Otherwise, you may notice your moss ball becomes discolored. If your moss ball starts turning white, it’s been exposed to way too much light.
5. Recent Issues With Moss Balls
Knowing where your moss balls are coming from is important, as several have been found in the last couple of years to be infected with zebra mussels. These mussels can be very difficult to spot until it’s too late.
They can also kill your fish and any other plant matter in your aquarium, while also wreaking havoc on your community’s water system.
While finding clean moss balls can be hard, it’s not impossible.
Research more about the brands, see what people (especially the experienced tank owners) are talking about the particular moss ball brand, and take your judgment accordingly.
While researching I came across one article from mercurynews.com. In it, it is highlighted that alerts were issued in several states after zebra mussels were found in Betta Buddy Marimo Balls sold at PetCo stores.
So like that you can research more on the particular brand to verify the brand and its product credibility.
Even when you purchase from a trusted seller outside of regions where zebra mussels were discovered, you want to be sure you very closely inspect your moss balls when you bring them home.
You should also rinse them under water to help remove any potential passengers.
6. When To Remove Moss Balls From The Water?
Though moss balls don’t tend to die off like many other aquatic plants, they can still die or become a potential threat to your fish.
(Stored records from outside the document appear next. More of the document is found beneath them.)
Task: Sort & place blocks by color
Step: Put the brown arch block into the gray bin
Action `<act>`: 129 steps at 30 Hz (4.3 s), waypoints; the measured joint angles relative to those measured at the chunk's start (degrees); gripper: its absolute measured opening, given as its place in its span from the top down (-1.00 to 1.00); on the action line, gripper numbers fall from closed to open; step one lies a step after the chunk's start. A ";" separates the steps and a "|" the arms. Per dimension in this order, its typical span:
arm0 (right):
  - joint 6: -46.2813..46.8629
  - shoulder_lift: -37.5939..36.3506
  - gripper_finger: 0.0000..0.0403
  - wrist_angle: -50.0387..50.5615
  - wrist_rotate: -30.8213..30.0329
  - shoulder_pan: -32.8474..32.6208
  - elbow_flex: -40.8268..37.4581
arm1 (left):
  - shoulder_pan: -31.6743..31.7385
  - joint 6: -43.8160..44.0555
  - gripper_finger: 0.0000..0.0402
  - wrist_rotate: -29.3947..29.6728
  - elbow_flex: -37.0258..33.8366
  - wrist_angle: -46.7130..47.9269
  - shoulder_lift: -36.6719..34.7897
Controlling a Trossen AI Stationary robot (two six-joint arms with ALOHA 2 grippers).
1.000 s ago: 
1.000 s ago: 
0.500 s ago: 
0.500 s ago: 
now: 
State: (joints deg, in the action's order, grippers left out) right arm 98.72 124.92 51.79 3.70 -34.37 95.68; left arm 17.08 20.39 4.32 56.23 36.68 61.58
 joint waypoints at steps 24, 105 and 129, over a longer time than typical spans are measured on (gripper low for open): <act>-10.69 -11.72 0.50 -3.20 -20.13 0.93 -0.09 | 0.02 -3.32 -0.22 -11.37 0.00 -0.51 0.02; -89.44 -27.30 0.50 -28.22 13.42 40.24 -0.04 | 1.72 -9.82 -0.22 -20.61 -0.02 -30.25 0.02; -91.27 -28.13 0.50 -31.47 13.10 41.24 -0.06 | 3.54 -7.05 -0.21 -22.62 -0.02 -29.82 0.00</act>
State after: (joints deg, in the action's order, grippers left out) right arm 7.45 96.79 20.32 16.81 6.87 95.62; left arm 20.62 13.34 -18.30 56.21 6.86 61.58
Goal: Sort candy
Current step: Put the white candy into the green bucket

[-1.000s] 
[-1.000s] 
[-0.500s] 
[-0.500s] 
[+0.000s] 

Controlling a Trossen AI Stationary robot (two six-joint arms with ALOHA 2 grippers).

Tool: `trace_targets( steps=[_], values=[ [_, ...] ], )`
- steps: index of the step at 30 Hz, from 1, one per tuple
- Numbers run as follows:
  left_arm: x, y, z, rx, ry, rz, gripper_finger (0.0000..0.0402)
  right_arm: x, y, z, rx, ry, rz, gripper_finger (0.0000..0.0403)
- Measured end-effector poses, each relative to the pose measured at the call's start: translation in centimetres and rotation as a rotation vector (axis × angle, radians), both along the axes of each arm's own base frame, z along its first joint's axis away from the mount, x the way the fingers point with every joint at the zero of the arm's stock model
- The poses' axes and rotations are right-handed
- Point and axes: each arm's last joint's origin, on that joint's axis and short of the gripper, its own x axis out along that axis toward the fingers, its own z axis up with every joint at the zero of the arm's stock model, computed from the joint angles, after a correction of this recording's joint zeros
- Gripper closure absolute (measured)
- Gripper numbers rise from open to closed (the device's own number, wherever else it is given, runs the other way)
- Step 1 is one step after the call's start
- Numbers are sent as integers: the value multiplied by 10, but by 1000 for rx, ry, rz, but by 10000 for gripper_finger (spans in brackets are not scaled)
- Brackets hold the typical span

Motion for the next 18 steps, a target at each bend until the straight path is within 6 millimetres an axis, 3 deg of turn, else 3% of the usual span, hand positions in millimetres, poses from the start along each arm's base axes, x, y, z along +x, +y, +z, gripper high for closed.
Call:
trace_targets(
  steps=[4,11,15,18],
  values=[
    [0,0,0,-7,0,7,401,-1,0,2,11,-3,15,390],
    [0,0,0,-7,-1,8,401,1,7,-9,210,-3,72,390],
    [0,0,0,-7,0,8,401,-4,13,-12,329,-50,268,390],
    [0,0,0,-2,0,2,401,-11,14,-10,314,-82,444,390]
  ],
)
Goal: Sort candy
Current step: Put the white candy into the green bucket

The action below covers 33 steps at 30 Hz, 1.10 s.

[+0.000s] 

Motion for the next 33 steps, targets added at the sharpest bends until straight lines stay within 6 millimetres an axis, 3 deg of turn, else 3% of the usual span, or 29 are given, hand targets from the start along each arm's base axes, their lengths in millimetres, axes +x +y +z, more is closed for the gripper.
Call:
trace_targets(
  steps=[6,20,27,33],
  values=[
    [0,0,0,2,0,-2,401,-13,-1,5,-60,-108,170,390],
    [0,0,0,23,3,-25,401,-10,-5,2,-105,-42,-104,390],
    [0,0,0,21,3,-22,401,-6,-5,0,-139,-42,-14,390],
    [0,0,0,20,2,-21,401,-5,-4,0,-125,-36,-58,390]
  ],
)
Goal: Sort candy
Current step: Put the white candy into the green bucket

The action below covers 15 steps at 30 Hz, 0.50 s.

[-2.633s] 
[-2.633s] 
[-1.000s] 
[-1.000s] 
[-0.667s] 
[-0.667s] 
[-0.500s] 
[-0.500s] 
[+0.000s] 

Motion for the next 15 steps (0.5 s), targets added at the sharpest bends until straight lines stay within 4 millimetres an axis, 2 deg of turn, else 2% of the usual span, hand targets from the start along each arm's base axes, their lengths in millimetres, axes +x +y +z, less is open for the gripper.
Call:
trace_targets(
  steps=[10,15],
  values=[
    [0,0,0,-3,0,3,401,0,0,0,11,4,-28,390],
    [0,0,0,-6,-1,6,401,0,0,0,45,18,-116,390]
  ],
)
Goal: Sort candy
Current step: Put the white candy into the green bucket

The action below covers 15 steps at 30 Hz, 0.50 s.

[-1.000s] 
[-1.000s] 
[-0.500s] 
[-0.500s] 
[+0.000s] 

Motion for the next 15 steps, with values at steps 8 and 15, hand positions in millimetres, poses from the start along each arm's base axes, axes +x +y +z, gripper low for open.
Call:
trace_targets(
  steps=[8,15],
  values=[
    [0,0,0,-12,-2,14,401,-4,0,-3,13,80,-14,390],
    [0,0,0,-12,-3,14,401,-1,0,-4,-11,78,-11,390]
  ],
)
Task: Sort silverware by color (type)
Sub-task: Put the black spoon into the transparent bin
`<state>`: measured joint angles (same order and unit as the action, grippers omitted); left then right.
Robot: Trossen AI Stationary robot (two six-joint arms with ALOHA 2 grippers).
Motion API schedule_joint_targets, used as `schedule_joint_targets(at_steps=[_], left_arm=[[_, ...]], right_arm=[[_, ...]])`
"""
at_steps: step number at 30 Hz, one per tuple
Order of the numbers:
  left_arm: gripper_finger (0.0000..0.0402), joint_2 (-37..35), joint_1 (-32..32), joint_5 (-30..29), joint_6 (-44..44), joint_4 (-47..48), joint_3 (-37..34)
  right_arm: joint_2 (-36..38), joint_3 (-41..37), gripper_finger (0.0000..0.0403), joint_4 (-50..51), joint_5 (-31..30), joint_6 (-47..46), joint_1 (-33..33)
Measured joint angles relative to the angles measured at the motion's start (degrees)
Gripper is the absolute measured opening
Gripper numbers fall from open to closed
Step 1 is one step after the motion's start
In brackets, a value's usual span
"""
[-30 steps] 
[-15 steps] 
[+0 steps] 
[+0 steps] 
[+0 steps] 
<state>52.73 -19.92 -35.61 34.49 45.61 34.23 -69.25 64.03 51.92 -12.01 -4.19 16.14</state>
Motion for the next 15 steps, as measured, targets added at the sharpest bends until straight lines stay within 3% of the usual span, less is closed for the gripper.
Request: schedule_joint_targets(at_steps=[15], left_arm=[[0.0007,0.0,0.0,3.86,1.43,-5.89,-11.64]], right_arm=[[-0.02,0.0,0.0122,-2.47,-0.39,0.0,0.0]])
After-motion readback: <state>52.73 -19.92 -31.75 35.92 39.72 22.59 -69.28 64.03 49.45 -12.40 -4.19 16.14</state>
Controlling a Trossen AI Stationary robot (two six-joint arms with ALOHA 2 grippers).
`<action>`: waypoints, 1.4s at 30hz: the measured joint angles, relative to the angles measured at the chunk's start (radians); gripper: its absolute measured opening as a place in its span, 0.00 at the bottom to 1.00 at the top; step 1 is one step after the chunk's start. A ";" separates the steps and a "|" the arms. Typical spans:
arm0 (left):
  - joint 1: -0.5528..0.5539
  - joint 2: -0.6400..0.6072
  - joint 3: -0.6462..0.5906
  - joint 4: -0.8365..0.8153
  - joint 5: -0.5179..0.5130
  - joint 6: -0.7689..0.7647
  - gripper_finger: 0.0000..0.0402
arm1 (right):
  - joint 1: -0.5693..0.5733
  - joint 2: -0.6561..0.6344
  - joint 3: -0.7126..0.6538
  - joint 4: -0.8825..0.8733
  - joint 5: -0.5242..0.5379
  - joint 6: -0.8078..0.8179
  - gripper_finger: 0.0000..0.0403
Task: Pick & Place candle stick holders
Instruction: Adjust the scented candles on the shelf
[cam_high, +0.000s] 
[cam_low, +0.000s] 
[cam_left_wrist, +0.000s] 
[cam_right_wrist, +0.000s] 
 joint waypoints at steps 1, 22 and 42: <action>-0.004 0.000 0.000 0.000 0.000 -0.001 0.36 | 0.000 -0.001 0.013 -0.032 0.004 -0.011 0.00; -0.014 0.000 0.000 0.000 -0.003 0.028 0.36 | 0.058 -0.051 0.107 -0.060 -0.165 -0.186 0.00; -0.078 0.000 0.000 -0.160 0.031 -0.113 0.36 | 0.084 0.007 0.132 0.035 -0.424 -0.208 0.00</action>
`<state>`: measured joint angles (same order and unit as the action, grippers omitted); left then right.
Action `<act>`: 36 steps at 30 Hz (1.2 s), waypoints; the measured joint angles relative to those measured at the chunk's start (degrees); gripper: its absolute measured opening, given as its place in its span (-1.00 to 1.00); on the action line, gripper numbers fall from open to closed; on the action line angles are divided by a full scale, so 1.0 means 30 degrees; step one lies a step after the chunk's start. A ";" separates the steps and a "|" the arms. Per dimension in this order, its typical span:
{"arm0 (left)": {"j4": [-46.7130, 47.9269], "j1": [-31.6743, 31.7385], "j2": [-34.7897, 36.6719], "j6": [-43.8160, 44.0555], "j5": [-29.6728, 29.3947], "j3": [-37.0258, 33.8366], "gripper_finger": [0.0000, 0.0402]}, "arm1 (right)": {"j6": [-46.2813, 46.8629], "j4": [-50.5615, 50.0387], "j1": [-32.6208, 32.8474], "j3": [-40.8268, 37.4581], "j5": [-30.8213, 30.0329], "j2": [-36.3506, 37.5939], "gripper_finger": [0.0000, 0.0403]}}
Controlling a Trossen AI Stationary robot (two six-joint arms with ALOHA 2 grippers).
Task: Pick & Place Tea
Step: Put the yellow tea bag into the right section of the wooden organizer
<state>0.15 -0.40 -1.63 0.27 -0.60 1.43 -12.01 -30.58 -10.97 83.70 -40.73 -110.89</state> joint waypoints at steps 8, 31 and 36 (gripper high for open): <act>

Watching a moss ball’s coloring is a good indicator of whether or not they need to be removed.
While they won’t directly fill your fish when they are starting to wither away, they can indirectly cause harm to your fish.
Sometimes, signs of decay can hide inside the moss ball. If you’re concerned about your moss ball, split it open gently and take a look for discoloration, odor, or a change in texture.
You can easily reshape it after doing this if everything is good. Black spots are a strong indicator that your moss ball is decaying, and at that point, it’s time to dispose of it.
If there are only small spots that are discolored or seem to be unhealthy, you can also use tweezers to remove those spots.
You can then reshape the healthy leftovers of the moss ball and put it back in the water.
Moss balls can be a wonderful addition to your aquarium or fish tank, regardless of whether or not you house fish in them.
Can moss balls kill fish? Not directly; they can actually be great plant companions for many fish. However, with recent issues of zebra mussels affecting some moss balls, you must be incredibly careful when buying them.
Always go with a trusted seller with a great reputation and solid reviews. Be cautious about the fake moss plants that won’t be of benefit to your aquarium.
When they are healthy and free of contaminants, moss plants can actually help create a more peaceful, clean environment for a variety of fish.